循环性能下降答案

【问题标题】：Loop performance degradation循环性能下降
【发布时间】：2014-01-14 03:52:23
【问题描述】：

我有以下代码：

keywordindex = cPickle.load(open('keywordindex.p','rb'))#contains~340 thousand items
masterIndex = {}

indexes = [keywordindex]
for partialIndex in indexes:
    start = time.time()
    for key in partialIndex.iterkeys():
        if key not in masterIndex.keys():
            masterIndex[key]= partialIndex[key]
        elif key in masterIndex.keys():
            masterIndex[key].extend(partialIndex[key])
    cPickle.dump(masterIndex,open('MasterIndex.p','wb'))
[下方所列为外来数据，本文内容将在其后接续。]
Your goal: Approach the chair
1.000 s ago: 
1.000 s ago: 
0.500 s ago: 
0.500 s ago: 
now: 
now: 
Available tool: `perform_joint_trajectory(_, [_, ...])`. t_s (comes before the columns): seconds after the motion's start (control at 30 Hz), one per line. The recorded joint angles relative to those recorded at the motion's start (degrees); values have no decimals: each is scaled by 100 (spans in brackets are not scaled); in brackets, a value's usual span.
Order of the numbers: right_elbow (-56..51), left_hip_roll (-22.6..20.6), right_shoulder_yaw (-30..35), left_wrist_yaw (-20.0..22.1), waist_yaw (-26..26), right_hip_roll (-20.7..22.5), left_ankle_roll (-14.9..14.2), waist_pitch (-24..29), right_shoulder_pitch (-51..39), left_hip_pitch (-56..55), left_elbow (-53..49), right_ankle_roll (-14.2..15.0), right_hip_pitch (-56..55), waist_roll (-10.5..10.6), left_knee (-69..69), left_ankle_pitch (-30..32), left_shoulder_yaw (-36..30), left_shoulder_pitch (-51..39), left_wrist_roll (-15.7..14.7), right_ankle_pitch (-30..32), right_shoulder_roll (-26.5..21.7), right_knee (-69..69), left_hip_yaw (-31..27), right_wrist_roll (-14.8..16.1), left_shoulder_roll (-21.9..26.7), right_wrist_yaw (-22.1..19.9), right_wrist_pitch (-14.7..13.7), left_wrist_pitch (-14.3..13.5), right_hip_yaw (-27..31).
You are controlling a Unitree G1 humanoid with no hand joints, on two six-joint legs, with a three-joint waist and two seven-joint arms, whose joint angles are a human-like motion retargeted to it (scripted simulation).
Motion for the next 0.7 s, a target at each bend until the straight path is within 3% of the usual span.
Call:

    print int(time.time() - start), ' seconds'#every thousand loops

当循环运行时，我正在经历性能下降，前 10000 次大约需要 5 秒/1000 秒，但每 10000 次左右需要另外 1 秒，直到它需要 3 倍的时间。我试图以各种可能的方式简化代码，但我似乎无法弄清楚是什么原因造成的。是否有一个原因？这不是内存问题，我只有 30% 的使用率

【问题讨论】：

你为什么要创建一个单元素列表indexes 然后循环遍历它？看起来你可以完全废弃外循环。
@user 有超过 1 个列表，我为问题删除了它们

标签： python dictionary pickle

【解决方案1】：

此块包含两个极其低效的编码实例：

    if key not in masterIndex.keys():
        masterIndex[key]= partialIndex[key]
    elif key in masterIndex.keys():
        masterIndex[key].extend(partialIndex[key])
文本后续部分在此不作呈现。